Abstract
Purpose :
To evaluate the improvement of best corrected spectacle visual acuity (BCVA) and corneal tomography parameters after corneal wavefront-guided transepithelial photorefractive keratectomy (tPRK group) compared to transepithelial phototherapeutic keratectomy (tPTK group) combined with corneal cross-linking (CXL).
Methods :
This prospective, non-randomized study enrolled patients with progressive keratoconus who were candidates for CXL. Preoperatively, epithelial thickness (ET) and high-order aberrations (HOA) were measured using OCT and corneal topography,. In the tPRK group, the ablation profile was calculated including the correction of HOAs, where the stromal ablation did not exceed 50 µm in the cone.
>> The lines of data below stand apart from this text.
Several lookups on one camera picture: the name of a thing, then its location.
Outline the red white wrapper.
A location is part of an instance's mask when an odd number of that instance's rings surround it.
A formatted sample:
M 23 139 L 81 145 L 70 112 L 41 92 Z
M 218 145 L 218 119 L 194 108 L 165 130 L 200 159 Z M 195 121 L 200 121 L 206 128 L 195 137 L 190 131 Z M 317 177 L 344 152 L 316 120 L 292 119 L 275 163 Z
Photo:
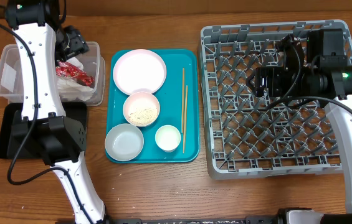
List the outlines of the red white wrapper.
M 95 83 L 94 77 L 79 69 L 69 62 L 58 62 L 55 68 L 56 74 L 59 77 L 70 78 L 76 83 L 83 86 L 92 86 Z

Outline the pink rice bowl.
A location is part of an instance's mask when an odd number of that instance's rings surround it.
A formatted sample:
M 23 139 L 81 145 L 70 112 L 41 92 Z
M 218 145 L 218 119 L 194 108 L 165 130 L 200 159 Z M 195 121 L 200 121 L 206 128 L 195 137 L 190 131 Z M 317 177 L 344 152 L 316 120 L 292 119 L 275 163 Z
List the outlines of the pink rice bowl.
M 131 94 L 123 104 L 123 116 L 132 125 L 146 127 L 153 124 L 159 116 L 160 103 L 151 93 Z

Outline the grey shallow bowl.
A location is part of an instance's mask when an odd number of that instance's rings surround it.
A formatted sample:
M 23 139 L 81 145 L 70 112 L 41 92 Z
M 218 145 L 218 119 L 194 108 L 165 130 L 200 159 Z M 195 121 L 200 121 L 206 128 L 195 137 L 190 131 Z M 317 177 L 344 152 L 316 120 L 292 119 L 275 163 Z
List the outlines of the grey shallow bowl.
M 114 126 L 106 135 L 105 150 L 114 160 L 120 162 L 136 158 L 144 146 L 143 133 L 128 123 Z

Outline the small white cup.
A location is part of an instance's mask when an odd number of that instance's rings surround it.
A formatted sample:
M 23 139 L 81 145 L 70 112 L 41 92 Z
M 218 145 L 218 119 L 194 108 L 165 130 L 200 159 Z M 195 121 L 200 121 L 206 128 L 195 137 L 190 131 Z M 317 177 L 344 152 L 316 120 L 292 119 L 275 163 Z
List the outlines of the small white cup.
M 173 152 L 181 142 L 181 134 L 175 126 L 164 125 L 157 130 L 155 142 L 164 152 Z

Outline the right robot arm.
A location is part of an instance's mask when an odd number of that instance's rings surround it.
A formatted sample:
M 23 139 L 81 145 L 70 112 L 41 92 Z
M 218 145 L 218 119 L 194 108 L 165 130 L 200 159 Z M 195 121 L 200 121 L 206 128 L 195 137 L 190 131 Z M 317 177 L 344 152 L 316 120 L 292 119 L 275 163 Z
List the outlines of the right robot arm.
M 292 34 L 275 44 L 283 53 L 283 65 L 261 66 L 246 79 L 252 93 L 277 100 L 266 109 L 300 100 L 297 108 L 319 101 L 335 134 L 346 190 L 346 213 L 315 212 L 310 208 L 285 208 L 273 223 L 352 223 L 352 64 L 345 53 L 342 29 L 308 32 L 307 50 Z

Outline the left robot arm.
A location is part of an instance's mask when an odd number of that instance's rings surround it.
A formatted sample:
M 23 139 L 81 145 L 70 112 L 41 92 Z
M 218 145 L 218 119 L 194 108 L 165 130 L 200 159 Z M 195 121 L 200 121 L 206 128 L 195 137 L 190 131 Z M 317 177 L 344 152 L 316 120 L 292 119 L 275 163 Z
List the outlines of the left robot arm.
M 58 1 L 8 1 L 5 18 L 15 37 L 21 59 L 23 106 L 21 120 L 13 124 L 12 135 L 22 150 L 39 156 L 46 170 L 62 184 L 74 210 L 76 223 L 108 223 L 87 170 L 86 130 L 66 115 L 57 88 L 55 67 L 59 62 L 89 50 L 80 31 L 62 27 L 65 11 Z

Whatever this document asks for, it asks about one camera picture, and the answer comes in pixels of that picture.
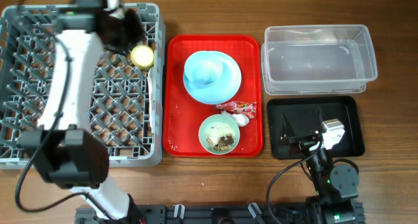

In the tPTK group, the depth of ablation was determined as the measured ET plus 5 µm. The primary outcome measure was the change in BCVA (logMar) after 12 months. Secondary outcomes were the change in maximum keratometry (Kmax), thinnest corneal thickness (TCT), inferior-superior value (I-S), index of vertical asymmetry (IVA), root mean square of HOA of the total cornea (RMS-HOA-total), and total coma (RMS-coma-total). Statistical analysis was performed using a t-test. A P value < 0.05 was considered as statistical significant.
Results :
This study included 20 eyes in each group with no significant differences in demographics (P>0.05). BCVA improved significantly from 0.15 ± 0.12 to 0.11 ± 0.11 (P=0.041) in the tPRK group at 12 months after treatment. All secondary measures decreased significantly indicating a more regular but thinner cornea (all P<0.05). In the tPTK group, BCVA did not change significantly (P=0.655), whereas Kmax, TCT, IVA, RMS-HOA-total, and RMS-coma-total, but not I-S value, decreased statistically significantly (all P<0.05). Direct comparison of the mean differences between the two groups showed a statistically stronger effect of the reduction in these parameters (P<0.05) in the tPRK group, which explains the improvement in BCVA compared to the tPRK group, whereas the mean differences was not statistically significant (P=0.143).
Conclusions :
Correction of HOA in progressive keratoconus in combination with CXL resulted in a more significant improvement in visual acuity compared to tPTK ablation alone. These results are supported by a more regular cornea based on topographic and tomographic indices.
This abstract was presented at the 2024 ARVO Annual Meeting, held in Seattle, WA, May 5-9, 2024.